Latin Name: Adelges tsugae


  • This beetle may be identified by the appearance of a dried, white fuzzy material on young hemlock twigs.
  • This “wool” can be seen all year, although it is most profuse and noticeable in the spring when egg masses are present.
  • Except for the first stages of development, the wool completely encases the insect.
  • Their woolly coat swells as they feed—the “wool” is a waxy compound that seeps out of pores on the insect’s body.
  • When mature, it resembles the tip of a cotton swab but can be up to 1/8th inch in diameter.

Host plant:

Eastern and Carolina hemlocks, native to Japan and China, are the most susceptible. They can grow on all hemlock tree species.


The adelgid thrives in Asia (China, India, Japan, Taiwan, Canada, and United States).

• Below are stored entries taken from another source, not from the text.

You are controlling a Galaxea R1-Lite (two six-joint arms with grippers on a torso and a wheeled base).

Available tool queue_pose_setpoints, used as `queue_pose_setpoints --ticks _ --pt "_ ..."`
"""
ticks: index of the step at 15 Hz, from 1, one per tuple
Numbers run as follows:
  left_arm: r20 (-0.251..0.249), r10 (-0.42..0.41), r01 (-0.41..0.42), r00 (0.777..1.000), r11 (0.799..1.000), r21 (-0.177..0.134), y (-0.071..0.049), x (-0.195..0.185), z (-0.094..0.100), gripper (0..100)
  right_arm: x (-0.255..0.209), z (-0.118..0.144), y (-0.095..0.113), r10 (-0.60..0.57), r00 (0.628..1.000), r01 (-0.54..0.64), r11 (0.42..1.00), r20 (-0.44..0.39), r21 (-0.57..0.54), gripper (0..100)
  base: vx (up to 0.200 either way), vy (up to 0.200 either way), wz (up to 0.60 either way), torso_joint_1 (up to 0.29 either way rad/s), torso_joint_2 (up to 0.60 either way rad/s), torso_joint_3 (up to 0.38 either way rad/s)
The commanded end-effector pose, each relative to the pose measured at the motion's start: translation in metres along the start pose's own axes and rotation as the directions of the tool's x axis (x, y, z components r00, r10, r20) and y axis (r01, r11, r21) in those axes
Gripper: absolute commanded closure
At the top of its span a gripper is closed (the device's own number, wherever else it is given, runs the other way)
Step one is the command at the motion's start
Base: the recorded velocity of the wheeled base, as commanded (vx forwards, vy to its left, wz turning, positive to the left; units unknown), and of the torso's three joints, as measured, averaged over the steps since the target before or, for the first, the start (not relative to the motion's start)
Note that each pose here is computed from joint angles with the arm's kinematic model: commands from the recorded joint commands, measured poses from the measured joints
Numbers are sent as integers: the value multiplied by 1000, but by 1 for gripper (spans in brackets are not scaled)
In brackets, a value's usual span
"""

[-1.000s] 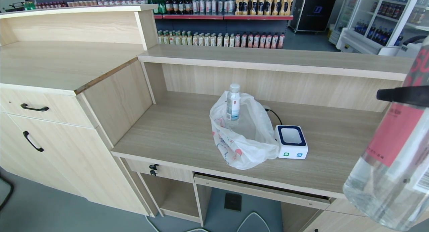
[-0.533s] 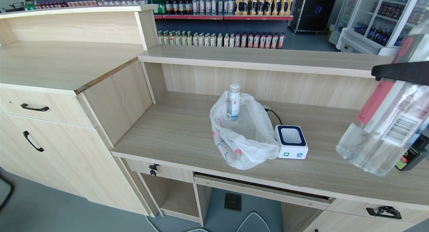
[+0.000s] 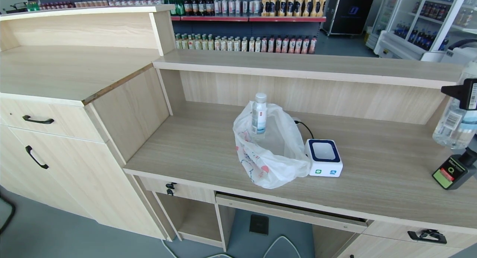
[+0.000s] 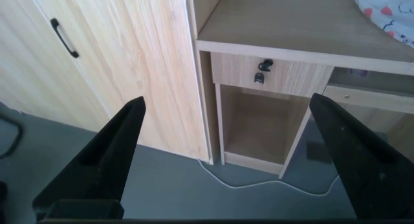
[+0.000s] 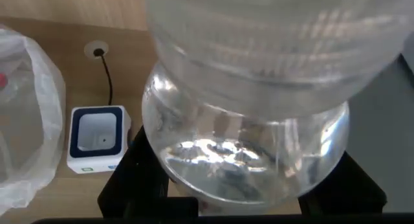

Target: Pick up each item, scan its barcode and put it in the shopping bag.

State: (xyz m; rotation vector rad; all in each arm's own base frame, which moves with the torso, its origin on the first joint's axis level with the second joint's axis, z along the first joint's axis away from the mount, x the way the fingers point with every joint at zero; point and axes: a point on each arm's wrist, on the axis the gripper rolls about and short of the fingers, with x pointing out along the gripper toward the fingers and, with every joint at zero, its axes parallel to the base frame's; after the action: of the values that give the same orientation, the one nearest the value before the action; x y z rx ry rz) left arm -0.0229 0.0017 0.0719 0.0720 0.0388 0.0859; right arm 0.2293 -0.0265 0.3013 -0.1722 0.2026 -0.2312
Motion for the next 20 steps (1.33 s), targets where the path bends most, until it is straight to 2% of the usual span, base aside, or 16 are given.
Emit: queue_pose_setpoints --ticks 1,4,6,9,11,13,15,17,20 --pt "0 2 -2 1000 1000 0 0 0 0 0 17 -14 -8 -45 998 43 998 -45 -37 100 0 0 0 0 0 0" --pt "0 2 -2 1000 1000 0 0 0 0 0 19 -19 -9 -55 998 54 997 -28 -62 100 0 0 0 0 0 0" --pt "0 0 0 1000 1000 0 0 0 0 0 19 -19 -9 -49 999 48 997 -20 -62 100 0 0 600 5 2 2" --pt "0 0 0 1000 1000 0 0 0 0 0 22 -19 -8 -30 1000 29 990 -6 -136 100 0 0 600 2 4 1" --pt "0 0 0 1000 1000 0 0 0 0 0 29 -21 -5 55 998 -49 973 24 -226 100 0 0 300 6 1 1" --pt "-1 0 0 1000 1000 0 0 0 0 0 46 -27 -1 104 994 -80 929 46 -362 100 0 0 0 0 0 0" --pt "0 0 0 1000 1000 0 0 0 0 0 70 -30 5 195 973 -132 912 128 -388 100 0 0 0 0 0 0" --pt "0 0 0 1000 1000 0 0 0 0 0 84 -34 10 280 943 -170 868 178 -467 100 0 0 0 0 0 0" --pt "0 0 0 1000 1000 0 0 0 0 0 97 -51 16 360 911 -213 828 201 -518 100 0 0 0 0 0 0"
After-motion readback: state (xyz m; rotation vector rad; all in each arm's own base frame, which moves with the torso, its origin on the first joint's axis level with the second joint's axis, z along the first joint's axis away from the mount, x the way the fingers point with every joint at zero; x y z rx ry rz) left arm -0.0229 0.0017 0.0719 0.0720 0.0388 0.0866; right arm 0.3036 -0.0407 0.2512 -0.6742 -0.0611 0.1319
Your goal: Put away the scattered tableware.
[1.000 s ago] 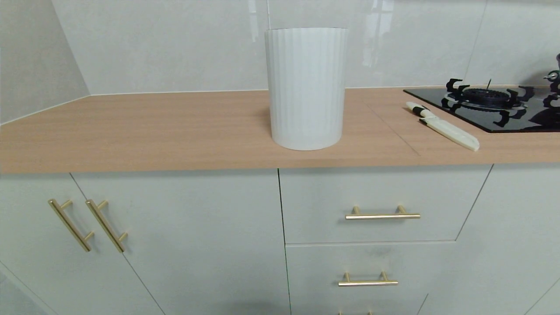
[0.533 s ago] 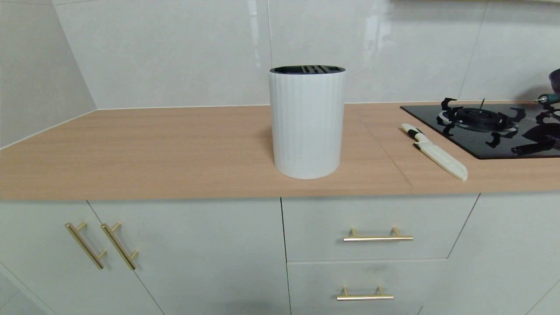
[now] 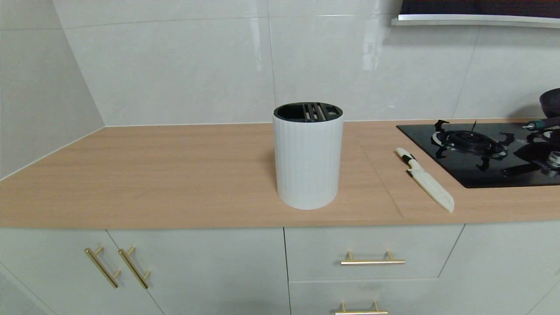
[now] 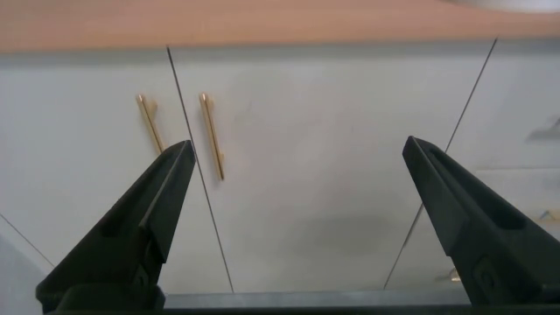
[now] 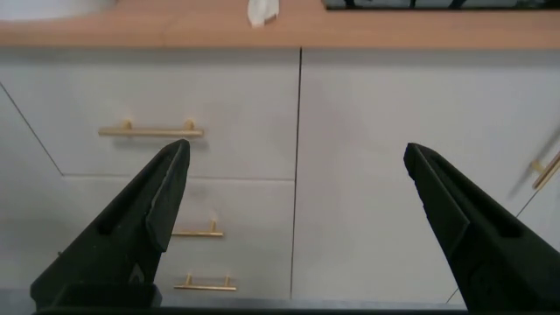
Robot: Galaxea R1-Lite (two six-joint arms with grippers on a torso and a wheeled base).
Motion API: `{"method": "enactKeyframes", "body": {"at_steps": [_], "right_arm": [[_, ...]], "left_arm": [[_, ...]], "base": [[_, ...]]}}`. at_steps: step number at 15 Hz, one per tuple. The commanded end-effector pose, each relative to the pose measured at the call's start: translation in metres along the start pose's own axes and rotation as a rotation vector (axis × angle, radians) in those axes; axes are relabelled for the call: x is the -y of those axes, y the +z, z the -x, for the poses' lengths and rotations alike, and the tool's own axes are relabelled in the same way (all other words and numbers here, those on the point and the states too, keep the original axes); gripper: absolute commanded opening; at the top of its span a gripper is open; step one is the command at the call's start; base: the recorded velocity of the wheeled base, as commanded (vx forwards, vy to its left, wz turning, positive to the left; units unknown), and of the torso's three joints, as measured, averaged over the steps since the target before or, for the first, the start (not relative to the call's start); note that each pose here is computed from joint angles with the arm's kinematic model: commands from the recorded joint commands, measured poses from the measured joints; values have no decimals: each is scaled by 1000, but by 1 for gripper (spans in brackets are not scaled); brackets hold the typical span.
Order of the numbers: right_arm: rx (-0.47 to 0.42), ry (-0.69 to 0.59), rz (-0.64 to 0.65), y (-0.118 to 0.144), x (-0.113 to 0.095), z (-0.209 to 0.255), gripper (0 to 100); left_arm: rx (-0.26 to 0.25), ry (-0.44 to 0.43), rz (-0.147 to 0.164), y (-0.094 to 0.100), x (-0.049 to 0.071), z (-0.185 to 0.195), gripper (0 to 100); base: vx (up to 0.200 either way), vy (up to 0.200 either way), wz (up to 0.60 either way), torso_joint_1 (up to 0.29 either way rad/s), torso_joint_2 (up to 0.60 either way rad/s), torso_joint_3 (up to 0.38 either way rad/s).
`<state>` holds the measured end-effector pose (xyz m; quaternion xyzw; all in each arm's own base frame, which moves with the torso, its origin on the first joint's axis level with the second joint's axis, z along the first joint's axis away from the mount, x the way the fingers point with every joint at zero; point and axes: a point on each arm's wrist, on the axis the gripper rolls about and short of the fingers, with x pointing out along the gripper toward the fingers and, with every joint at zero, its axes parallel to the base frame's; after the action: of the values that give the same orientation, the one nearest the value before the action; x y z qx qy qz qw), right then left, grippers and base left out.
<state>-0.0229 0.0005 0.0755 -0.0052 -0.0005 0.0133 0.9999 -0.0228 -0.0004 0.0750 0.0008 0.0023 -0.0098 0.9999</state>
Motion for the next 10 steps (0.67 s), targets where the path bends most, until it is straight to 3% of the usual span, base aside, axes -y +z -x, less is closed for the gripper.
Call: {"method": "enactKeyframes", "body": {"at_steps": [1,10], "right_arm": [[-1,1,2,0,0,0,100],[-1,1,0,0,0,0,100]], "left_arm": [[0,0,0,0,0,0,100],[0,0,0,0,0,0,100]], "base": [[0,0,0,183,-491,-300],[0,0,0,215,-520,-309]]}}
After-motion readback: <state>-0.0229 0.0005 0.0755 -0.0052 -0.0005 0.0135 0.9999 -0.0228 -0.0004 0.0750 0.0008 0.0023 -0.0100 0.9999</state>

Damages caused by Hemlock Woolly Adelgid:

The insects cause injury by sucking sap and injecting poisonous saliva while eating. Damage from accumulating damage leads the needles on infected branches to dry, develop a grayish-green tint, and ultimately fall from the tree. Buds are also eliminated, resulting in limited new development in affected branches. However, the infestation may be found throughout the tree, and severe limb dieback proceeds from the bottom up. Trees weakened by HWA are more susceptible to illnesses and wood-boring insects and easily damaged and tossed by the wind.

Life history and habits:

Hemlock woolly adelgid in our region performs two main generations a year. A broad chronology is shown below. Adults of the overwintering generation deposit up to 300 eggs beneath their woolly coats throughout March and April. Crawlers hatch from April to May and then settle on twigs near the needle bases, where they place their piercing and sucking mouthparts. They feed their throughout their development. This spring, the generation develops around the middle of June and lays 75 eggs on average. Crawlers emerge in early July and settle on fresh growth. By the beginning of August, they are mostly established and inert. Feeding continues in mid-October, and the distinctive fuzzy coat emerges. Nymphs feed throughout the winter and mature in the spring.